(Assignment) The answer must be every line of the records in which the string "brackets" appears.

****************************************

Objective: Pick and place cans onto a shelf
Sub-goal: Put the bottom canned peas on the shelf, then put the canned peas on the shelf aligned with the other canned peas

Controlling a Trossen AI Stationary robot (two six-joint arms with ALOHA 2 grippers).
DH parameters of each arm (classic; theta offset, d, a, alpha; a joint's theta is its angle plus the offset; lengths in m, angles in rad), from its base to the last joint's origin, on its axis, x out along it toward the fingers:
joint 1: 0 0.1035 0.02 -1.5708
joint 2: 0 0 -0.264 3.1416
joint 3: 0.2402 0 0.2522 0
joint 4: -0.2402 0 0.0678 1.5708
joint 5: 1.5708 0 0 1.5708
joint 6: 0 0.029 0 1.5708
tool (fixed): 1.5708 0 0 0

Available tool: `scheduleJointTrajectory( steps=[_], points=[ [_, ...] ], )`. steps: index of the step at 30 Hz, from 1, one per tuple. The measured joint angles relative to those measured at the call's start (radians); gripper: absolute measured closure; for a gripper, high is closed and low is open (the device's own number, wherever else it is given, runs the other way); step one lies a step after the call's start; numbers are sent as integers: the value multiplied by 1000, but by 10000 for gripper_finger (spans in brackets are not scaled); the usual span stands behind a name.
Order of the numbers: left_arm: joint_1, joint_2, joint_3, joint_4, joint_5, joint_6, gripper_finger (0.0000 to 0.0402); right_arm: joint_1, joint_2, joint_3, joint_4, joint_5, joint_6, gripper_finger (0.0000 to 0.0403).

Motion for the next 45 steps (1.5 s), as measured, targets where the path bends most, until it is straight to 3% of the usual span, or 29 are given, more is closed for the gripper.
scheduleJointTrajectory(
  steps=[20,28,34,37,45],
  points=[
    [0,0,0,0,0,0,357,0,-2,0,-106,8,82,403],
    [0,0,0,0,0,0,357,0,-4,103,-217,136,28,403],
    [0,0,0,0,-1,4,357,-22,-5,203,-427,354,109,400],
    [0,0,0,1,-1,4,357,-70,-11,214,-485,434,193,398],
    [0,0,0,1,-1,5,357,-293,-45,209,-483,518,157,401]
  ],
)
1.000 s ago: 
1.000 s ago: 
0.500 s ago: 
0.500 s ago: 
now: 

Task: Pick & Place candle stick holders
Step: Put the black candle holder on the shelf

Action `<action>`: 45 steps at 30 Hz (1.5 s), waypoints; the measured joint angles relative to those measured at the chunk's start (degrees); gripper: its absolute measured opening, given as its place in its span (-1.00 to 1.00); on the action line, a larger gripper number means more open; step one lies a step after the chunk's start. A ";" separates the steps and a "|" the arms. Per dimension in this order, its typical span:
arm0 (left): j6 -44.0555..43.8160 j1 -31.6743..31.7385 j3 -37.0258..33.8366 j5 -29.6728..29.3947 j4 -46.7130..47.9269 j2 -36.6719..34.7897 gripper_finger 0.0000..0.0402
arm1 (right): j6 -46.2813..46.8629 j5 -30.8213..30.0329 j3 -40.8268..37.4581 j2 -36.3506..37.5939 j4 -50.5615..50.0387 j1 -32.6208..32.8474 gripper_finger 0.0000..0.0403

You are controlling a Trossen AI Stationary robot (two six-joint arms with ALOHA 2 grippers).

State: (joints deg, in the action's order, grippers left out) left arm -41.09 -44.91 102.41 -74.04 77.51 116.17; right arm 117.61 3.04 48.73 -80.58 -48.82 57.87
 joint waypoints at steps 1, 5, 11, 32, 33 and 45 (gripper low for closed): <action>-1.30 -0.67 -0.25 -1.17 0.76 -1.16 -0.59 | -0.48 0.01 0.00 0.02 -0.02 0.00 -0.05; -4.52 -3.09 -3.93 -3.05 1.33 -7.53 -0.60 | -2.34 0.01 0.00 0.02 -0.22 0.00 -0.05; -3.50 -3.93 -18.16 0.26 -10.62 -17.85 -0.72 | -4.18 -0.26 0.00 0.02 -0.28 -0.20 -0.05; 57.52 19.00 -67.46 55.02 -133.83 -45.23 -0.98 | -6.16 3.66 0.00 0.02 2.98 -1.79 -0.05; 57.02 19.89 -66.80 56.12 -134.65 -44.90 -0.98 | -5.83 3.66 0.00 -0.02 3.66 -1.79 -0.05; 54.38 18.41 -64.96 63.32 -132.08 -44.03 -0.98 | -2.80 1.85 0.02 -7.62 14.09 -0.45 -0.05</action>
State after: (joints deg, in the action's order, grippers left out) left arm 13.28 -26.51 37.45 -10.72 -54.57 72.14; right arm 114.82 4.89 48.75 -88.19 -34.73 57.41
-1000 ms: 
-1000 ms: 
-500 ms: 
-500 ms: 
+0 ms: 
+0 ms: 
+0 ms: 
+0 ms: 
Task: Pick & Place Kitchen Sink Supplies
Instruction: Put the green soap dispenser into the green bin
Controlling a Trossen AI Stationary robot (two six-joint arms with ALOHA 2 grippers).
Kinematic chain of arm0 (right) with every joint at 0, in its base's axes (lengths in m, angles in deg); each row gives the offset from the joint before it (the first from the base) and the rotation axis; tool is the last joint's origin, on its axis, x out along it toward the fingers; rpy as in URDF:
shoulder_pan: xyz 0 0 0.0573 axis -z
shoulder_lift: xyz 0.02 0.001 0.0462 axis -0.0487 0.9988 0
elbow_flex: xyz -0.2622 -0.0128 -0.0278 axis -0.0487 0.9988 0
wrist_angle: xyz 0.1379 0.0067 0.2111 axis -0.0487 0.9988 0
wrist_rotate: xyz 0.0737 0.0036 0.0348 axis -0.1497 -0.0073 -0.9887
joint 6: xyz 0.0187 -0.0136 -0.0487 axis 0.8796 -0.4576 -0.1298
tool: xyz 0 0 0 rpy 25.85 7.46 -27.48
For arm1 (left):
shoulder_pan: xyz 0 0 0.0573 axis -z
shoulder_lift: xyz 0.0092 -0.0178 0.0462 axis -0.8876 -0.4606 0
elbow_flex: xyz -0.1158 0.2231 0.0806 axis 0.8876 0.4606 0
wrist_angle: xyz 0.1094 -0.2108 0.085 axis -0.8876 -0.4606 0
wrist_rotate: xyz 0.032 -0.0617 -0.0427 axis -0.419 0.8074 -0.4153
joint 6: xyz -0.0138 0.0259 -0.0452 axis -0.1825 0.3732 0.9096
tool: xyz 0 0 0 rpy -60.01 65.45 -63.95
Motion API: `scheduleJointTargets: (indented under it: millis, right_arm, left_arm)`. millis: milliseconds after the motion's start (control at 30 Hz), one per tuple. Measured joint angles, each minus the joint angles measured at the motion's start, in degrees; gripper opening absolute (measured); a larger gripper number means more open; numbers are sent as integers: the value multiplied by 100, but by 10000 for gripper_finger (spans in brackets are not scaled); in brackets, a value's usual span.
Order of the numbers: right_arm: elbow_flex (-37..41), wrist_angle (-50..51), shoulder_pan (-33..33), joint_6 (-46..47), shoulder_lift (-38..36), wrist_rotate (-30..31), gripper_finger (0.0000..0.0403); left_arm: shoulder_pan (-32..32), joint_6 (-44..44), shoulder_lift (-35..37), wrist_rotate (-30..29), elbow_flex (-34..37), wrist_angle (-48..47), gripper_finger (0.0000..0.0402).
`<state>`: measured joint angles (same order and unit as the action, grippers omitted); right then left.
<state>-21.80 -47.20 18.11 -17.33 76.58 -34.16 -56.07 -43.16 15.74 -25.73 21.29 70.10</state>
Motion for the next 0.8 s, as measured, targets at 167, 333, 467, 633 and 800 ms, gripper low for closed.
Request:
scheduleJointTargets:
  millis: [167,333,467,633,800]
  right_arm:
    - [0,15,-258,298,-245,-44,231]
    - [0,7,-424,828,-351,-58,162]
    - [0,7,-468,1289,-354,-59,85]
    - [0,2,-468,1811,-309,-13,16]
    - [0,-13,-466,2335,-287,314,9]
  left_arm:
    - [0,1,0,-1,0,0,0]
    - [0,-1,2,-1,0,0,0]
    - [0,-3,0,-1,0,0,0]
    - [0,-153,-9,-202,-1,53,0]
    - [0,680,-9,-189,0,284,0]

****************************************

(The answer)
Available tool: `scheduleJointTrajectory( steps=[_], points=[ [_, ...] ], )`. steps: index of the step at 30 Hz, from 1, one per tuple. The measured joint angles relative to those measured at the call's start (radians); gripper: absolute measured closure; for a gripper, high is closed and low is open (the device's own number, wherever else it is given, runs the other way); step one lies a step after the call's start; numbers are sent as integers: the value multiplied by 1000, but by 10000 for gripper_finger (spans in brackets are not scaled); the usual span stands behind a name.
Motion API: `scheduleJointTargets: (indented under it: millis, right_arm, left_arm)`. millis: milliseconds after the motion's start (control at 30 Hz), one per tuple. Measured joint angles, each minus the joint angles measured at the motion's start, in degrees; gripper opening absolute (measured); a larger gripper number means more open; numbers are sent as integers: the value multiplied by 100, but by 10000 for gripper_finger (spans in brackets are not scaled); in brackets, a value's usual span.

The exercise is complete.